Start of Block
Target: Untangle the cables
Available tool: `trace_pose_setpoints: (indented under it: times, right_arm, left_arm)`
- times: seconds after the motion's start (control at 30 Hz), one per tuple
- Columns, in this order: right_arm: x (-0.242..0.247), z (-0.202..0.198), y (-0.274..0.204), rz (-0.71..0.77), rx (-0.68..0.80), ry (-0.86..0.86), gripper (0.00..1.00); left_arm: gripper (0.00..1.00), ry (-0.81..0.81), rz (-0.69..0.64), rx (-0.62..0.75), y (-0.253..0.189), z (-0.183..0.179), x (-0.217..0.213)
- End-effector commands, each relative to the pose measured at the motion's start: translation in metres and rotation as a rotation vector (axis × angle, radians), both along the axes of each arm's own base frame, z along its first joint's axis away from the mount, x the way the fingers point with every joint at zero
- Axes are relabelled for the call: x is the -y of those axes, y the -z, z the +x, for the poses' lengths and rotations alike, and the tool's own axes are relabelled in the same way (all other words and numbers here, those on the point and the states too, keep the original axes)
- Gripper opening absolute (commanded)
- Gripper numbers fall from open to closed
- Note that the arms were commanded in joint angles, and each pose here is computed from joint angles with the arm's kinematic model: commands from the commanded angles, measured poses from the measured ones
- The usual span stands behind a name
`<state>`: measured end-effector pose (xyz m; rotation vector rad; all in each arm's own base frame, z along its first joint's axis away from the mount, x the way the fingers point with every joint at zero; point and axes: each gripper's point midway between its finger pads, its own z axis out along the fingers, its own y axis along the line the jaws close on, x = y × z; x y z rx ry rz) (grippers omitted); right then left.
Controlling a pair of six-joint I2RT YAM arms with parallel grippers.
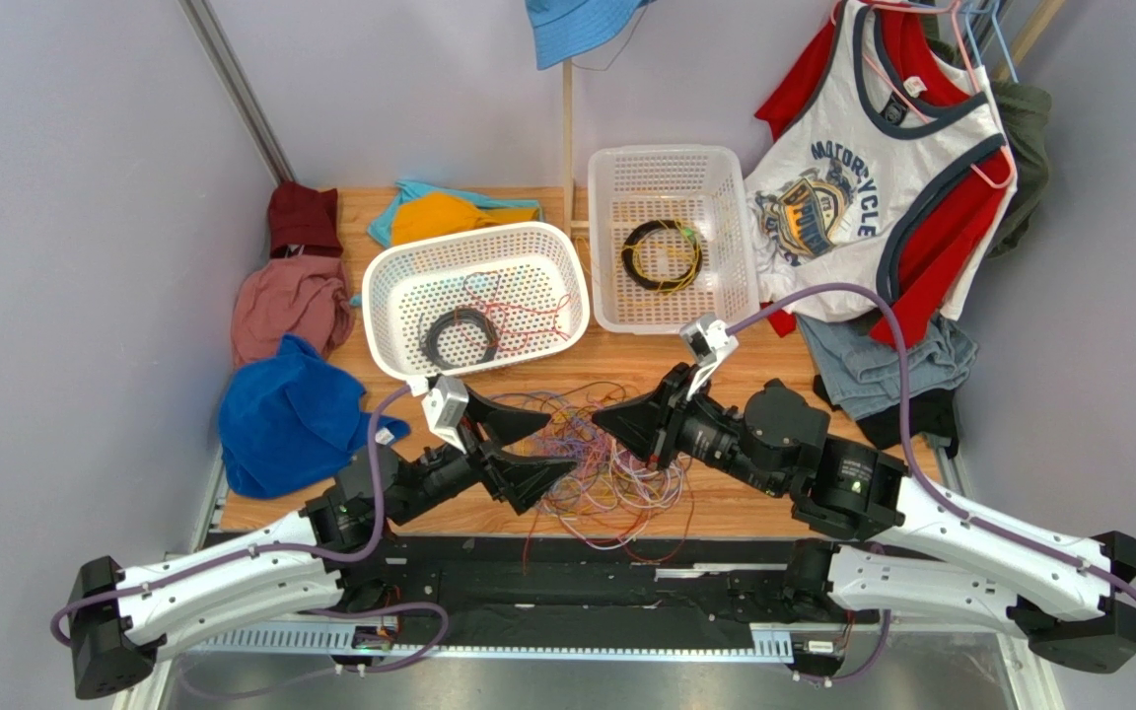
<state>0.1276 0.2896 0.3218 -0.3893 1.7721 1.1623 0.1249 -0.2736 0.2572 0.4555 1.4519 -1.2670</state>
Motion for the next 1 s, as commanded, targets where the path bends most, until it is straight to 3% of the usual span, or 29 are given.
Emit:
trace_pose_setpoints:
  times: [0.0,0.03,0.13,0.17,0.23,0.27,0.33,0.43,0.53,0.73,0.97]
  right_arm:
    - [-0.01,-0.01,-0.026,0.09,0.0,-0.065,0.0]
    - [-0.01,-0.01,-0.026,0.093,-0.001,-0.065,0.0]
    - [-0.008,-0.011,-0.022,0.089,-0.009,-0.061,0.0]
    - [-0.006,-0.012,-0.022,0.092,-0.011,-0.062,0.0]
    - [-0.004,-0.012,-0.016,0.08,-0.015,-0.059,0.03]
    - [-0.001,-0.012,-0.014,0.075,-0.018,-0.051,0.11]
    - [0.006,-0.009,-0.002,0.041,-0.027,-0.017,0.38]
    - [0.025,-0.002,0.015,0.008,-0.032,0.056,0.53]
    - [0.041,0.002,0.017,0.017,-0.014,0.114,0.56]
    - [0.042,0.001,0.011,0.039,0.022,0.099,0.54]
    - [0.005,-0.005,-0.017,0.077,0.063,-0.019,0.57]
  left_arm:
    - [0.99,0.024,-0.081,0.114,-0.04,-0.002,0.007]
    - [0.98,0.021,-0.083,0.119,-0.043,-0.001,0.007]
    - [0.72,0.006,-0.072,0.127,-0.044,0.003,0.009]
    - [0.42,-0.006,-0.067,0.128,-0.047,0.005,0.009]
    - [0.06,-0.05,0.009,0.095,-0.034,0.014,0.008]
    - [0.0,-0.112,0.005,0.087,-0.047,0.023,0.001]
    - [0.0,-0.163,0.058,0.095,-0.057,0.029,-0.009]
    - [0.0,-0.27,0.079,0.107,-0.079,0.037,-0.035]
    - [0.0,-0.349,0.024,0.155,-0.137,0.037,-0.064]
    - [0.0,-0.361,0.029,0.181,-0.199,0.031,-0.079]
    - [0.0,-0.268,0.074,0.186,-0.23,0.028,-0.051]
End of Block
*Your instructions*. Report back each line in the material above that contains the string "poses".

*Answer for this exercise*.
- Axes are relabelled for the call: x is the -y of those axes, y the -z, z the +x, for the poses' lengths and rotations alike, and the tool's own axes are relabelled in the same way (all other words and numbers here, those on the point and the states too, keep the original axes)
- Note that the arms were commanded in joint angles, and each pose here is computed from joint angles with the arm's kinematic model: commands from the commanded angles, measured poses from the measured ones

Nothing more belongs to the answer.